### What is being asked
For the word "downward", state the number of lines in the data that contain it, and nothing else.

Stored records:
-- Opening Marker --

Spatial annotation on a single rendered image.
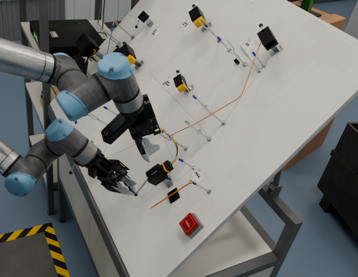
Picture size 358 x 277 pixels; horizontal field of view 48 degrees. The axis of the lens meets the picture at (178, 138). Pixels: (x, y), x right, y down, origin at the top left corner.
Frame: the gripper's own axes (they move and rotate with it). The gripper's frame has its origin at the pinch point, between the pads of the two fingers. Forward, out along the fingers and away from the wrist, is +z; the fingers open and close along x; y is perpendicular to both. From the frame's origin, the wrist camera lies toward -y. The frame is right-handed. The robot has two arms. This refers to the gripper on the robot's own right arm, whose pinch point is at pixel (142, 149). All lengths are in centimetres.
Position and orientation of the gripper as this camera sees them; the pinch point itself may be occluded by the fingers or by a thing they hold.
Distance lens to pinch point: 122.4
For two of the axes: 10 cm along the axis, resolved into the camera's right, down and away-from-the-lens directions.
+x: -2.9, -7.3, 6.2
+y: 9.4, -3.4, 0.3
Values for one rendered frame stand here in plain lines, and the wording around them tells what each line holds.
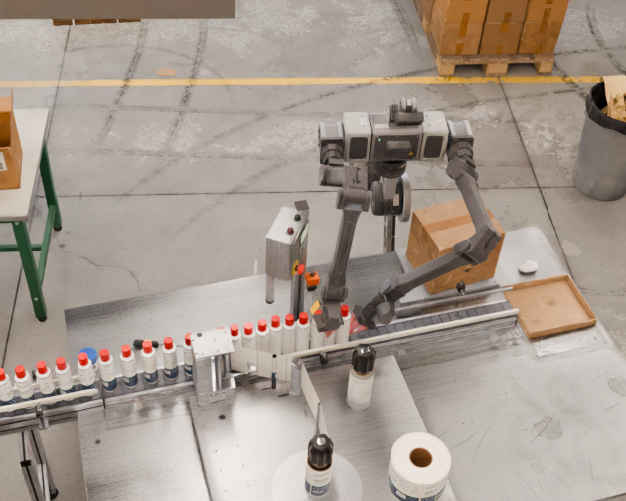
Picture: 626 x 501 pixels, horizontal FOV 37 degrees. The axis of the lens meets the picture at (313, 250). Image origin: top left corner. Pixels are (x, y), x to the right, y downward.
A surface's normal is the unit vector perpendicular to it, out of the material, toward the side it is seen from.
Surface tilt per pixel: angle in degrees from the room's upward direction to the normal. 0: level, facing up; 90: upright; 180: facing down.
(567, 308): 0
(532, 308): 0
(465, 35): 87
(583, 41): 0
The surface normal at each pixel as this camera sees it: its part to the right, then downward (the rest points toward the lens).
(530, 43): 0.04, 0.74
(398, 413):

-- Closing Marker --
-- Opening Marker --

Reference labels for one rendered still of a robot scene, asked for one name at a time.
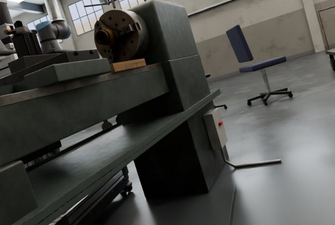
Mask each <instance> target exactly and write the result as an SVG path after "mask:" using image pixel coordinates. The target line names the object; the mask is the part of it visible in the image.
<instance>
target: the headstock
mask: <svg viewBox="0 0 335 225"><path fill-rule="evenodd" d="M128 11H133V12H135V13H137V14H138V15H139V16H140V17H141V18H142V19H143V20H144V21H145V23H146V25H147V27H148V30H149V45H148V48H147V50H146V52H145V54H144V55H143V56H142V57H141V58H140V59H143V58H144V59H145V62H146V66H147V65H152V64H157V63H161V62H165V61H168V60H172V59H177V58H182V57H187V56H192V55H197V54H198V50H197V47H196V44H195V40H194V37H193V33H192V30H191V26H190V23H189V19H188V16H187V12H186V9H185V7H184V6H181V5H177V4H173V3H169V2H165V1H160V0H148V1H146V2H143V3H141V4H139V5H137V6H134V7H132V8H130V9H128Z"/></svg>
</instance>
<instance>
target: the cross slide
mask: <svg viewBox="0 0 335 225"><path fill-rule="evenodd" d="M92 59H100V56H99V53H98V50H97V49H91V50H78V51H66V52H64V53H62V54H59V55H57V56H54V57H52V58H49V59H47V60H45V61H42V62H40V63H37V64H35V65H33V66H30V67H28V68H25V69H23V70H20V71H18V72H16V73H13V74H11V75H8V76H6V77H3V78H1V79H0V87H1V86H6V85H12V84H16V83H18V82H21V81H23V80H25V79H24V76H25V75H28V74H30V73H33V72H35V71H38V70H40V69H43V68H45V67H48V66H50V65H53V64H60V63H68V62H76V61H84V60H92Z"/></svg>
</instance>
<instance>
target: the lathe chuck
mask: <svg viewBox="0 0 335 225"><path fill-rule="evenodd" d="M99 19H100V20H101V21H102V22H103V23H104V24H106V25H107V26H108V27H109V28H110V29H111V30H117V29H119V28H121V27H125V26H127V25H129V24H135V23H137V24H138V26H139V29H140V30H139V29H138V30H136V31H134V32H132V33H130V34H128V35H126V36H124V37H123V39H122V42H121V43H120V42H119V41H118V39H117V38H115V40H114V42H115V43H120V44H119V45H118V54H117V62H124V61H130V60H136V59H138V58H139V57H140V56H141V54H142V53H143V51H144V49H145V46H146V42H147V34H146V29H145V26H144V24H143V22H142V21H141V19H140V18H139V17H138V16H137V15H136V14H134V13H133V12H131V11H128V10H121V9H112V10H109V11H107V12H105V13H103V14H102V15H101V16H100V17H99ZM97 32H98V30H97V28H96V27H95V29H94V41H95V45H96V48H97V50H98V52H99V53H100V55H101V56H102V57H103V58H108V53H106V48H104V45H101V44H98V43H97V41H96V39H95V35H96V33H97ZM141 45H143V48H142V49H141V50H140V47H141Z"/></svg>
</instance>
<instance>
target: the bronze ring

-- Closing Marker --

### Written answer
2